(GIVEN INFORMATION Opens)
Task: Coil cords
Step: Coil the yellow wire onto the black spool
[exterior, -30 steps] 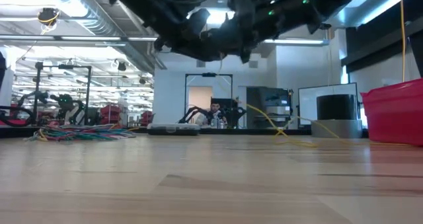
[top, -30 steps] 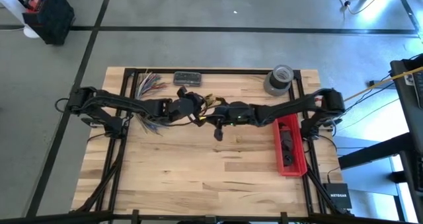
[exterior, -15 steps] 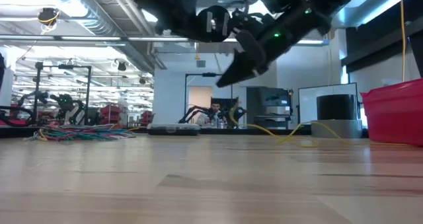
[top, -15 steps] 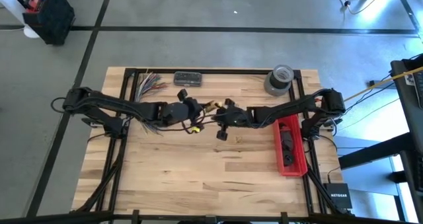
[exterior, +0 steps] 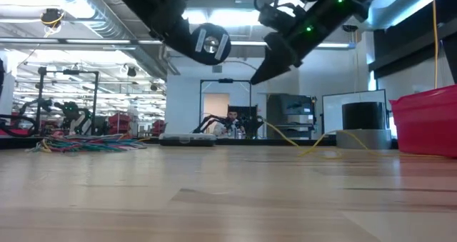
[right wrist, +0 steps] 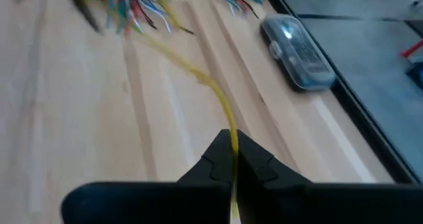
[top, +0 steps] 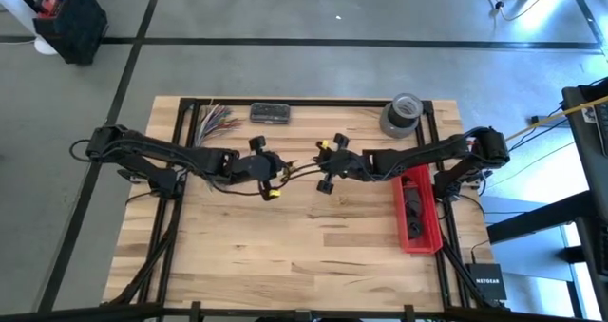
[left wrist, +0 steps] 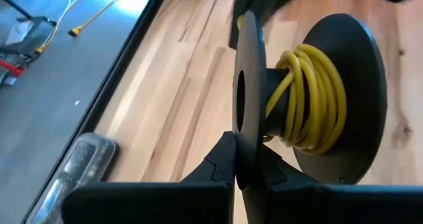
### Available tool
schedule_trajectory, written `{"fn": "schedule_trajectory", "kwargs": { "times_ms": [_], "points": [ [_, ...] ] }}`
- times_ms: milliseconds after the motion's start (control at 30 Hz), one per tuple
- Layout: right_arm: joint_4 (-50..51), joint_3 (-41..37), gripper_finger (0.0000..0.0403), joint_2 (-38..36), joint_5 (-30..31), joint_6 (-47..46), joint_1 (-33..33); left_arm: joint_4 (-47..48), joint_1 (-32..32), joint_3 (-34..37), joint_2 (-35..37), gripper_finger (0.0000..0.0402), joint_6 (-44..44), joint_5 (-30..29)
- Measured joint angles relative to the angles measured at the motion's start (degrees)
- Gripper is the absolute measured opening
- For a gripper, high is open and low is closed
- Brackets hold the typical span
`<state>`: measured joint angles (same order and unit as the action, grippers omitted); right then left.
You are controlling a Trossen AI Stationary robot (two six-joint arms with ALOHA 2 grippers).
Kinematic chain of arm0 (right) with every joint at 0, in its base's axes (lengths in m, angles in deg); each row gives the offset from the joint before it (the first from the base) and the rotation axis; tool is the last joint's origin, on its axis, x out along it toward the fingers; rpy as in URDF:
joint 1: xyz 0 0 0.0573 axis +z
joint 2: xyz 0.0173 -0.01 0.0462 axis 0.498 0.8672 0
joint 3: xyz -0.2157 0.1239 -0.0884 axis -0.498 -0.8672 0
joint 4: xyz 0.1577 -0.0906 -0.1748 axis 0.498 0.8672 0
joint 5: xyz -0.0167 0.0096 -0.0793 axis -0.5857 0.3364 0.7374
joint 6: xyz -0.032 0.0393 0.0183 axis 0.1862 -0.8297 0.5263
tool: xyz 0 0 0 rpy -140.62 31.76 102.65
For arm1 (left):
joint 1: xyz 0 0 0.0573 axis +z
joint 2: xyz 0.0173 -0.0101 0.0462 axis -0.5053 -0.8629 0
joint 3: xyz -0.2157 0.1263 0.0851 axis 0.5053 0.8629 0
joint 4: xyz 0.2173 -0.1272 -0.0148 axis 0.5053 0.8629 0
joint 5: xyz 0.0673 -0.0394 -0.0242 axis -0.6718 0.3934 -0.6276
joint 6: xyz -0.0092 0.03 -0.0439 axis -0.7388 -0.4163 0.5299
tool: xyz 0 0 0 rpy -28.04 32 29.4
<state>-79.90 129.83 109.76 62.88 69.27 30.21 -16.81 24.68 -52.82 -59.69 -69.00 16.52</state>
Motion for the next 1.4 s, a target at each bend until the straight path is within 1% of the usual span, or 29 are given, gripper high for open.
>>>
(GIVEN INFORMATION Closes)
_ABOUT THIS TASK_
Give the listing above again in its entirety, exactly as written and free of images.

_TASK RESPONSE_
Task: Coil cords
Step: Coil the yellow wire onto the black spool
[exterior, -30 steps] 
[top, -30 steps] 
[exterior, -15 steps] 
[top, -15 steps] 
[exterior, +0 steps] 
[right wrist, +0 steps] 
[top, +0 steps] 
[left wrist, +0 steps] 
### Available tool
schedule_trajectory, written `{"fn": "schedule_trajectory", "kwargs": { "times_ms": [_], "points": [ [_, ...] ] }}`
- times_ms: milliseconds after the motion's start (control at 30 Hz), one per tuple
- Layout: right_arm: joint_4 (-50..51), joint_3 (-41..37), gripper_finger (0.0000..0.0403), joint_2 (-38..36), joint_5 (-30..31), joint_6 (-47..46), joint_1 (-33..33); left_arm: joint_4 (-47..48), joint_1 (-32..32), joint_3 (-34..37), joint_2 (-35..37), gripper_finger (0.0000..0.0402), joint_6 (-44..44), joint_5 (-30..29)
- Measured joint angles relative to the angles measured at the motion's start (degrees)
- Gripper is the absolute measured opening
- For a gripper, high is open and low is closed
- Brackets hold the typical span
`<state>`: measured joint angles (same order and unit as the action, grippers omitted); right then left.
You are controlling a Trossen AI Stationary robot (two six-joint arms with ALOHA 2 grippers).
Kinematic chain of arm0 (right) with every joint at 0, in its base's axes (lengths in m, angles in deg); each row gives the offset from the joint before it (the first from the base) and the rotation axis; tool is the last joint's origin, on its axis, x out along it toward the fingers; rpy as in URDF:
joint 1: xyz 0 0 0.0573 axis +z
joint 2: xyz 0.0173 -0.01 0.0462 axis 0.498 0.8672 0
joint 3: xyz -0.2157 0.1239 -0.0884 axis -0.498 -0.8672 0
joint 4: xyz 0.1577 -0.0906 -0.1748 axis 0.498 0.8672 0
joint 5: xyz -0.0167 0.0096 -0.0793 axis -0.5857 0.3364 0.7374
joint 6: xyz -0.032 0.0393 0.0183 axis 0.1862 -0.8297 0.5263
tool: xyz 0 0 0 rpy -140.62 31.76 102.65
For arm1 (left):
joint 1: xyz 0 0 0.0573 axis +z
joint 2: xyz 0.0173 -0.0101 0.0462 axis -0.5053 -0.8629 0
joint 3: xyz -0.2157 0.1263 0.0851 axis 0.5053 0.8629 0
joint 4: xyz 0.2173 -0.1272 -0.0148 axis 0.5053 0.8629 0
joint 5: xyz 0.0673 -0.0394 -0.0242 axis -0.6718 0.3934 -0.6276
joint 6: xyz -0.0092 0.03 -0.0439 axis -0.7388 -0.4163 0.5299
tool: xyz 0 0 0 rpy -28.04 32 29.4
<state>-79.90 129.83 109.76 62.88 69.27 30.21 -16.81 24.68 -52.82 -59.69 -69.00 16.52</state>
Motion for the next 1.4 s, a target at each bend until the straight path is within 1% of the usual span, or 29 are given, gripper high for open.
>>>

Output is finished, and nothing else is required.